Monday, January 9, 2012, 11:00 am
EBU3B, Room 1202

Abstract

Computer audition is analogous to computer vision in that we try to teach machines to hear. One particular audio domain that is both challenging and exciting is the understanding of musical signals. In this talk, I will discuss machine learning models of music that endeavor to analyze audio waveforms and extract meaningful patterns. The models learn how these patterns correspond to semantic descriptions, like "funky party tunes", "aggressive metal with shredding guitar solos" or "mellow electro that's good to listen to while writing code". Such a mapping between words and music powers a range of applications, including music search engines, music recommendation algorithms, song segmentation and audio visualization.

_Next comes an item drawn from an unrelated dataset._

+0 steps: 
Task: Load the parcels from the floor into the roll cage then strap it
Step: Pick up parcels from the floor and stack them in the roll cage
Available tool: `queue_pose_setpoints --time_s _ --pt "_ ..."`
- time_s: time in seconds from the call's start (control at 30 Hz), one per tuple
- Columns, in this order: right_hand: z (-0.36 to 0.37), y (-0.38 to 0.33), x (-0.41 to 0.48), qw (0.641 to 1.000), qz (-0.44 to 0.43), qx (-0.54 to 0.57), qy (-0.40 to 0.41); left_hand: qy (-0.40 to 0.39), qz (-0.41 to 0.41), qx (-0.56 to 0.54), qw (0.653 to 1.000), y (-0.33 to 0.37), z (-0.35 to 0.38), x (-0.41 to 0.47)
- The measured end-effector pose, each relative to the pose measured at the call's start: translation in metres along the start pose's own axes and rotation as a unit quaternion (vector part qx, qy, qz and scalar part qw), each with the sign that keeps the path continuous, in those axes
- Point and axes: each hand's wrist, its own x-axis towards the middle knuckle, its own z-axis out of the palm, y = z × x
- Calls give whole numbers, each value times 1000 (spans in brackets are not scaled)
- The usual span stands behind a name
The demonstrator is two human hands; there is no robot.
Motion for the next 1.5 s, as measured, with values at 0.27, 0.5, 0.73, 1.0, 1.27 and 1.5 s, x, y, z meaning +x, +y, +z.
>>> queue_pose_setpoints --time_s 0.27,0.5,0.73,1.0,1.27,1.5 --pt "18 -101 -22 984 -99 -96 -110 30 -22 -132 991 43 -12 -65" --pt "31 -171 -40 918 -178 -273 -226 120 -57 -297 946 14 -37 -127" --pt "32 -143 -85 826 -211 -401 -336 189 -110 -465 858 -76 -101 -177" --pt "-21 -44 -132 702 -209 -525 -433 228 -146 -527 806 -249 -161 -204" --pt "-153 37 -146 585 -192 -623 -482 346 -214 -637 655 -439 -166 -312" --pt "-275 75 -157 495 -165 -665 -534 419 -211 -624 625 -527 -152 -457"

The second half of the talk will consider the problem of how to collect a set of reliably-labeled music, suitable for training our computer audition models. In particular, I will describe Herd It, a musical game on Facebook, that has collected hundreds of thousands of human descriptions of music. By combining crowdsourced data collection with active learning machine models, "game-powered machine learning" achieves scalability and reliability sufficient to label every song on the web.

Short biography

Luke Barrington's Ph.D thesis on "Machines that Understand Music" describes a new approach to extracting information from massive datasets by combining crowdsourced human intelligence with automatic machine learning. As a founder of the UCSD Computer Audition Laboratory and of Music Search, Inc., he applied this work to analyze and recommend millions of songs on the web. As a member of the Valley of the Khans project, he took the science of crowdsourcing into a new arena by engaging thousands of virtual explorers from around the world to guide him as he traveled to Mongolia on a National Geographic expedition to search for the tomb of Genghis Khan. Luke currently serves as the founder and CTO of Tomnod, inc. where he and his team continue to advance both crowdsourced and algorithmic methods to extract rapid, relevant, reliable information from geospatial imagery. Applications of Tomnod's technology include government surveillance, disaster damage mapping and rapid response to humanitarian crises. When not mining the web or saving the world, Luke is an avid musician and wails on the guitar.